I am also a journaler, but in my experience I have had a very difficult time following a prescription very well.  I would urge anyone who’s considered journaling to dive in and “just do,” even if you do not follow any of the good advice you’ve gathered over the years.

I have journaled since I was 13, and (horror at my handwriting aside) one of the biggest things I’ve learned is the value of multiple books.

Related to my Life & Fiction column, When a Mirror Is a Window, journaling your own thoughts can give you the rare opportunity to be your own mirror, and even to untangle the strands of your own thoughts from the ideas that were planted by people without a positive investment in the outcome.

By having multiple journals, you might have a journal that fits your feelings at one moment better than another.  It could make you more willing to write or more genuine in what you disclose or discover for yourself.

One of the newest pieces of advice I just picked up emphasizes a specific application of this.
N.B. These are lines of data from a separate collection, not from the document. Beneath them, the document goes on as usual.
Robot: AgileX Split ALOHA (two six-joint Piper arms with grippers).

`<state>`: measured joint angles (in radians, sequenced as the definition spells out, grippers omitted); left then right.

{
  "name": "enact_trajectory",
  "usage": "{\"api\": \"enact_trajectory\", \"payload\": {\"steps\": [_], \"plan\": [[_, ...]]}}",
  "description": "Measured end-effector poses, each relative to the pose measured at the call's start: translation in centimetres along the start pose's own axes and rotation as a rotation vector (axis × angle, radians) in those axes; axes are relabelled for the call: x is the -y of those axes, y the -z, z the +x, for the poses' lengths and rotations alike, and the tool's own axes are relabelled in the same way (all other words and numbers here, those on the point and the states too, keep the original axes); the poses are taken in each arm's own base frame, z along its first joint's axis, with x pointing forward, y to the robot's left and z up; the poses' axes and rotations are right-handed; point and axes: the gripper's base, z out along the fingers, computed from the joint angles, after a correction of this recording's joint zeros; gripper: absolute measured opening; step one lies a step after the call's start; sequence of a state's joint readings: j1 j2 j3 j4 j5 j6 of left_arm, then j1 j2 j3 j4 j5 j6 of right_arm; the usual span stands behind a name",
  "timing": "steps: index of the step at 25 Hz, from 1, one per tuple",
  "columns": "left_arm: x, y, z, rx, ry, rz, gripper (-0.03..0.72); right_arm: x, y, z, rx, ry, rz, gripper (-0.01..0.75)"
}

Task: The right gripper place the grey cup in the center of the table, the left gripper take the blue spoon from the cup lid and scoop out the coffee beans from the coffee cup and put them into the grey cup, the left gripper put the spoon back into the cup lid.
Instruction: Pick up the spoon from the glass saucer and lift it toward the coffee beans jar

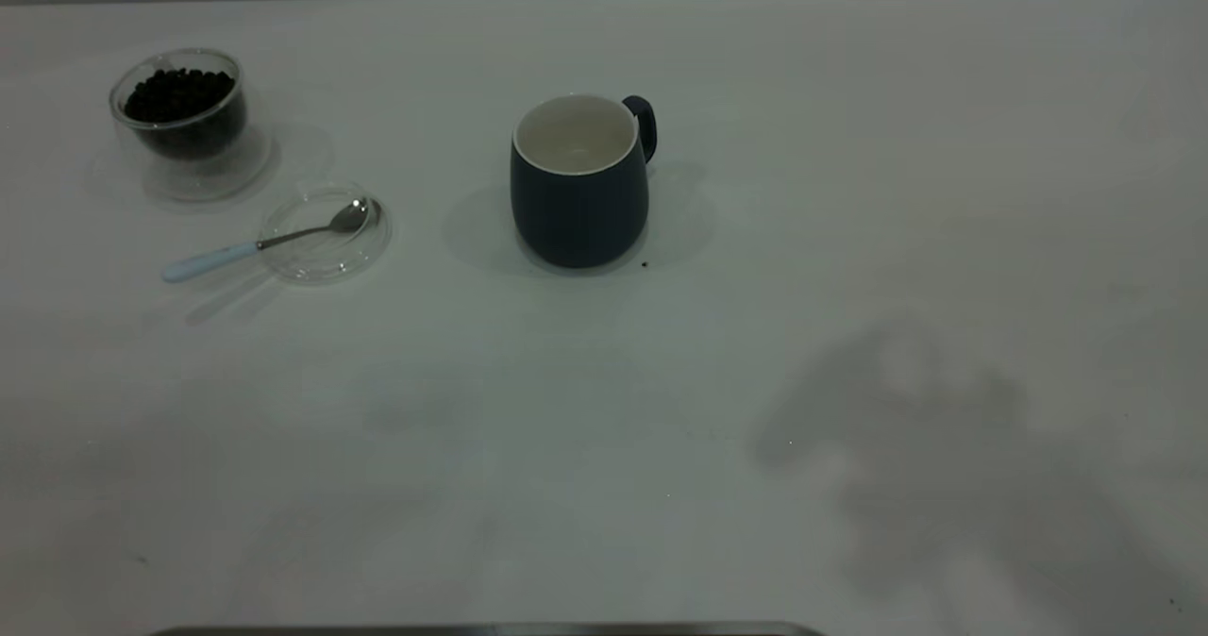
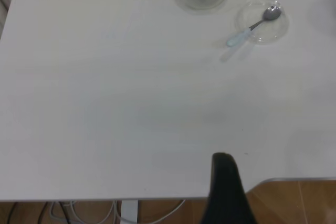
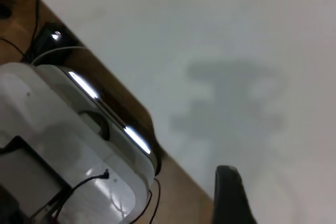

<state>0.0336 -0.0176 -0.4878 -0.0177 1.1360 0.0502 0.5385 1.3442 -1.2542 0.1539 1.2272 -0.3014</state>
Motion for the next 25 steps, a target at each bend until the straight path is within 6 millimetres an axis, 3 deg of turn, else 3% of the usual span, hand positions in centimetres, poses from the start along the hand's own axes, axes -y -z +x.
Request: {"api": "enact_trajectory", "payload": {"steps": [6, 16, 25], "plan": [[0.0, 0.0, 0.0, 0.000, 0.000, 0.000, 0.592, -1.7, 2.1, 5.2, 0.042, -0.004, 0.008, 0.462], [0.0, 0.0, 0.0, 0.000, 0.002, 0.000, 0.592, -3.7, 1.5, 12.5, 0.053, -0.018, -0.017, 0.462], [0.0, 0.0, 0.0, 0.000, 0.001, 0.000, 0.592, -4.2, 2.9, 19.7, 0.346, -0.203, 0.186, 0.462]]}}
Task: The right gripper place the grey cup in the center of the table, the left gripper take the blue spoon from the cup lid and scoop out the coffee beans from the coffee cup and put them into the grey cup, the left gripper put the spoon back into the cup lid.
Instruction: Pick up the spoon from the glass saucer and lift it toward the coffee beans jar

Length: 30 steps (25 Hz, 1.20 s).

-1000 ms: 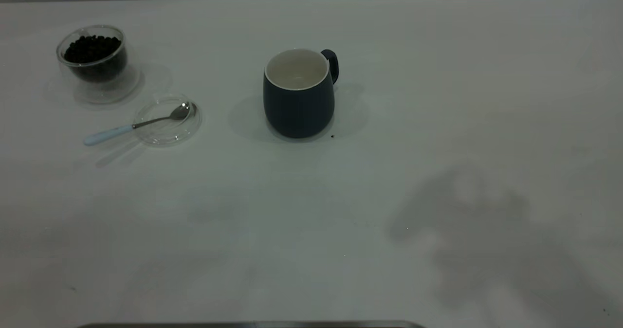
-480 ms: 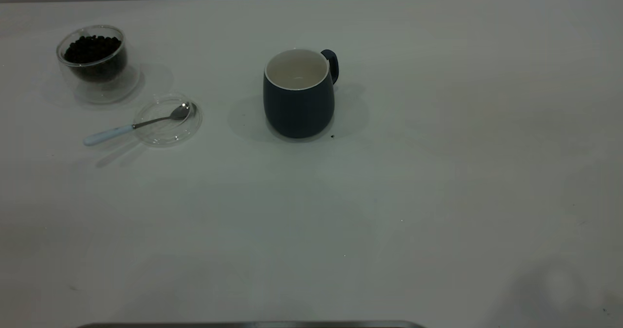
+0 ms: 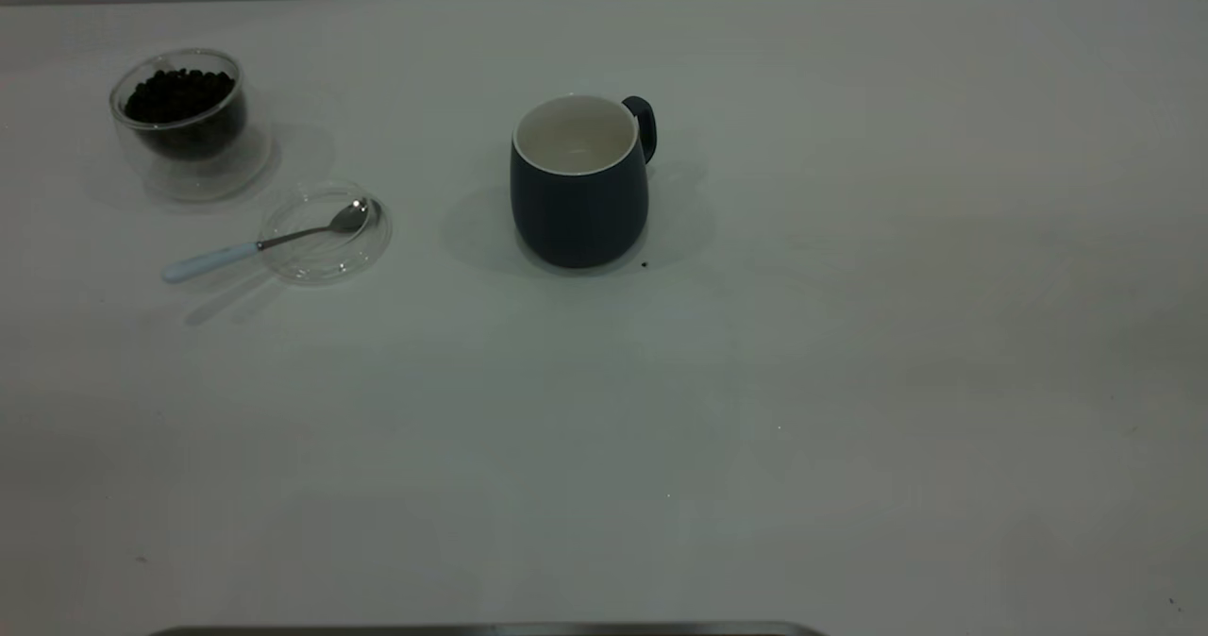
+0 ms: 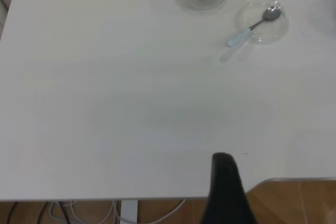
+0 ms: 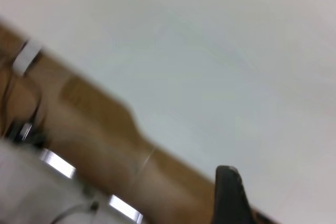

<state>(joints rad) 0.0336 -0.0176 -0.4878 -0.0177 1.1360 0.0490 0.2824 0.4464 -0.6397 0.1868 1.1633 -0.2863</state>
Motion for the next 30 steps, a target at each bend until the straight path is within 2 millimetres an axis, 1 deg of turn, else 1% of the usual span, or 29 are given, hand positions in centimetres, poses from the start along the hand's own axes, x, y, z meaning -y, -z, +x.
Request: {"api": "enact_trajectory", "payload": {"steps": [5, 7, 12, 15, 20, 30], "plan": [[0.0, 0.0, 0.0, 0.000, 0.000, 0.000, 0.592, -0.3, 1.4, 2.9, 0.167, -0.081, 0.161, 0.462], [0.0, 0.0, 0.0, 0.000, 0.000, 0.000, 0.592, -0.5, 1.6, 3.8, 0.207, -0.123, 0.212, 0.462], [0.0, 0.0, 0.0, 0.000, 0.000, 0.000, 0.592, -0.7, 1.2, 5.8, 0.257, -0.197, 0.311, 0.462], [0.0, 0.0, 0.0, 0.000, 0.000, 0.000, 0.592, -0.8, 1.0, 6.3, 0.266, -0.236, 0.345, 0.462], [0.0, 0.0, 0.0, 0.000, 0.000, 0.000, 0.592, -0.8, 1.3, 6.8, 0.294, -0.251, 0.391, 0.462], [0.0, 0.0, 0.0, 0.000, -0.001, 0.000, 0.592, -0.6, 1.1, 7.0, 0.283, -0.274, 0.408, 0.462]]}}
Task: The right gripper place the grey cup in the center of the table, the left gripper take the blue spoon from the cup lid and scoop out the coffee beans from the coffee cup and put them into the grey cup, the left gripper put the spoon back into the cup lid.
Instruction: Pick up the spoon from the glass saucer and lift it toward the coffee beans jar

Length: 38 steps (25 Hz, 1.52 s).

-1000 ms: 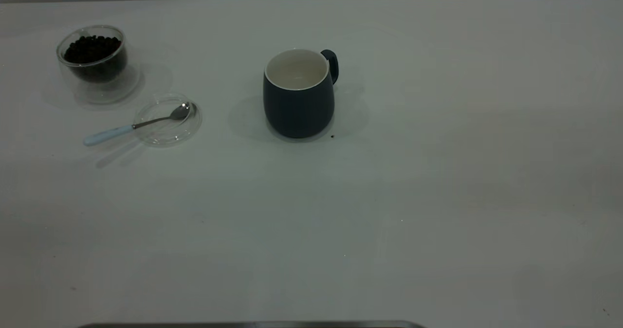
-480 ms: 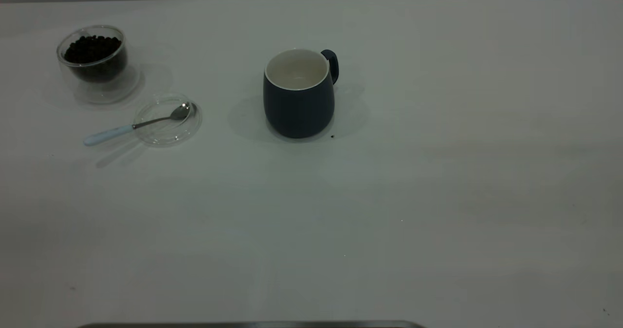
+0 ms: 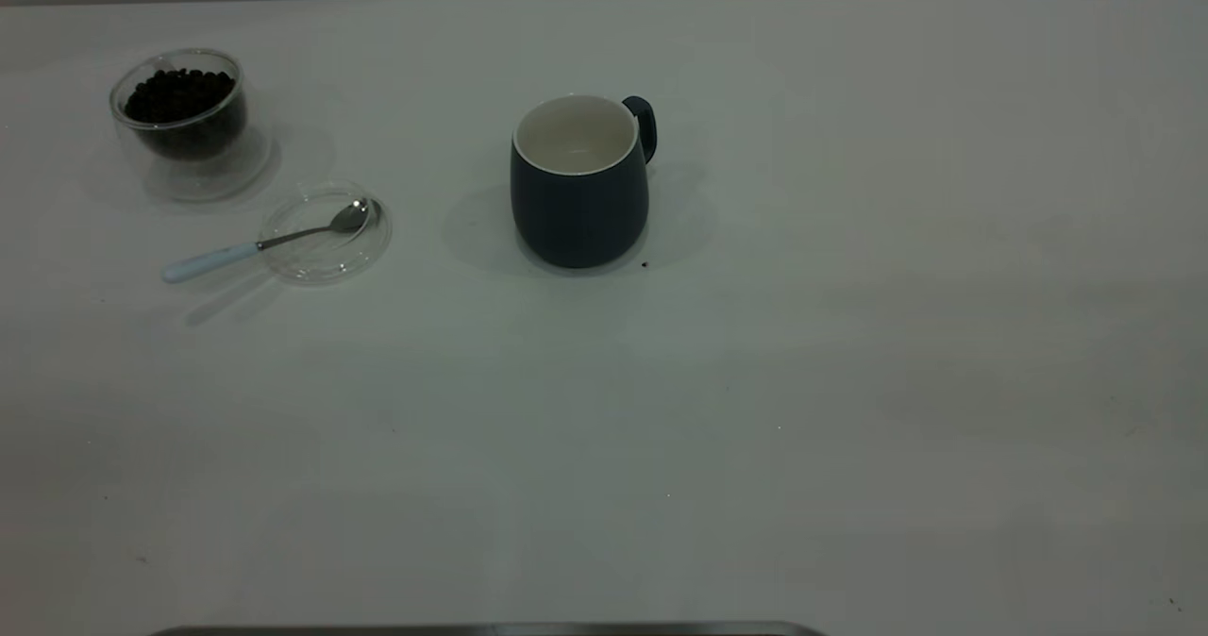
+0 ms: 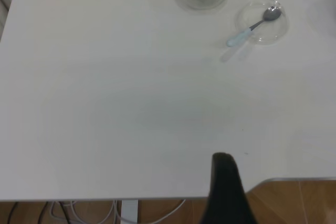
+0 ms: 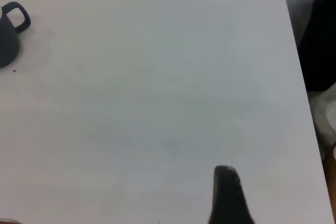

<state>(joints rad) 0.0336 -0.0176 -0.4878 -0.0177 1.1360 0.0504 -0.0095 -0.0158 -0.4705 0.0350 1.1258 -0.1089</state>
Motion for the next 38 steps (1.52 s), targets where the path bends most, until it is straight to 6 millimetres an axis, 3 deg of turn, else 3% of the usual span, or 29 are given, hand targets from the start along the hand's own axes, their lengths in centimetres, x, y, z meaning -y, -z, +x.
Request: {"api": "enact_trajectory", "payload": {"steps": [28, 30, 34, 38], "plan": [[0.1, 0.0, -0.3, -0.004, 0.020, 0.013, 0.592, 0.0, 0.0, 0.0, -0.001, -0.001, 0.000, 0.462], [0.4, 0.1, -1.6, -0.001, 0.054, 0.050, 0.592, 0.0, 0.0, 0.0, -0.002, -0.001, 0.000, 0.462], [1.0, -0.9, -6.1, -0.038, 0.109, 0.142, 0.592, 0.0, 0.0, 0.0, -0.002, -0.001, 0.000, 0.462], [1.5, -4.6, -11.1, -0.089, 0.164, 0.227, 0.592, 0.0, 0.0, 0.0, -0.002, -0.001, 0.000, 0.462]]}}
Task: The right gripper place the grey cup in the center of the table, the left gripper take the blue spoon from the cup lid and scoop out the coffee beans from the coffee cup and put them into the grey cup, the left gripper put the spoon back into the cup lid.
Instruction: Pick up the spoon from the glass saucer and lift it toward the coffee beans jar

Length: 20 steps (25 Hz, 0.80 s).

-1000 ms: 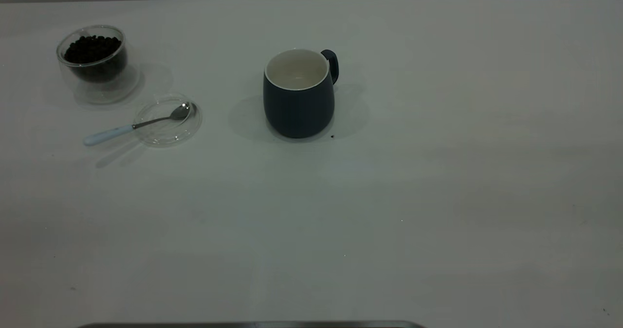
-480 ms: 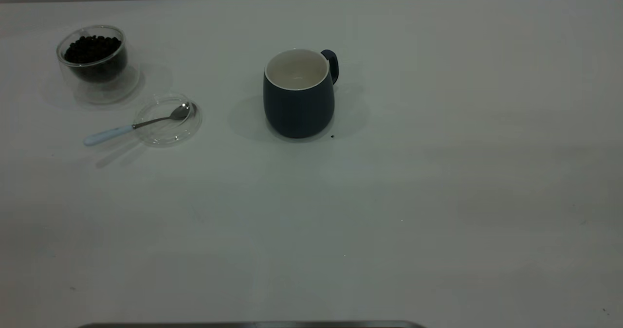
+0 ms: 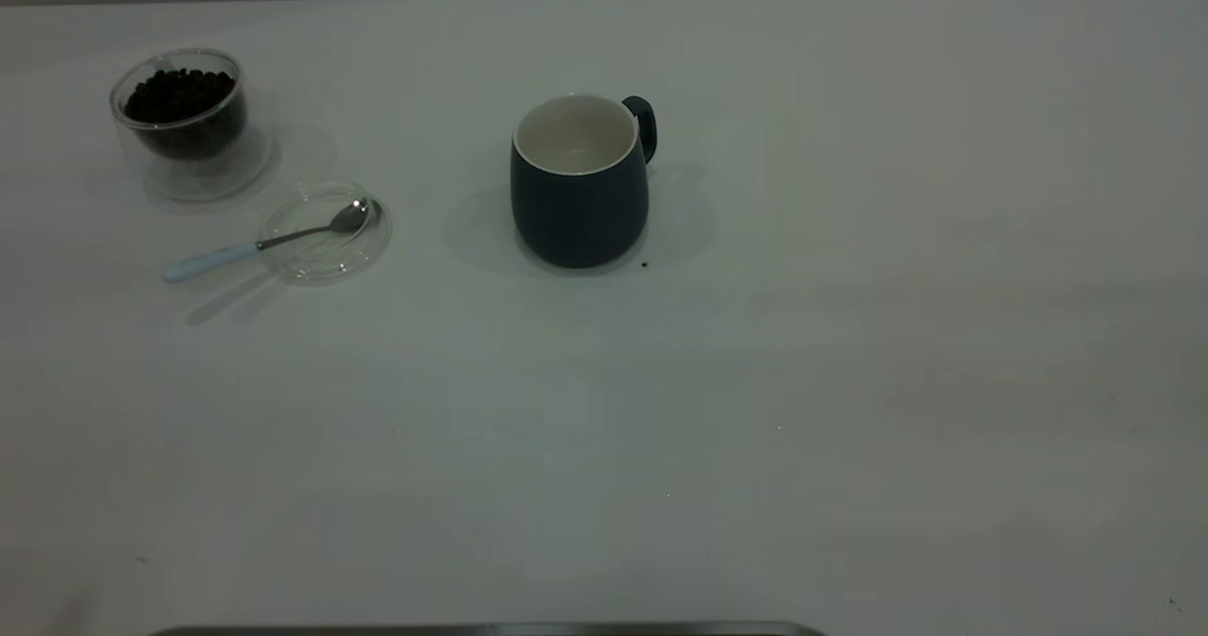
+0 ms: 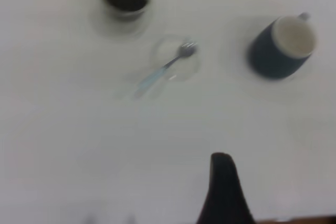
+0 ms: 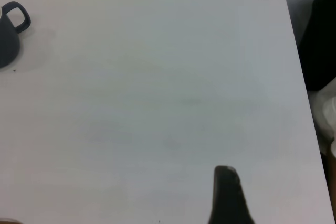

Colett Baron-Reid, author of Weight Loss for People Who Feel Too Much, recommends in that book to keep two journals: one for negative thoughts, one for positive.

why you should keep two journals emotional health

The advantages of this approach jumped out at me even before I read her justification: Especially for those of us with “negativity shame” (my term for the taboo about saying anything without a positive slant), having a designated collection spot will contribute to deeper honesty and a fuller recording of your process.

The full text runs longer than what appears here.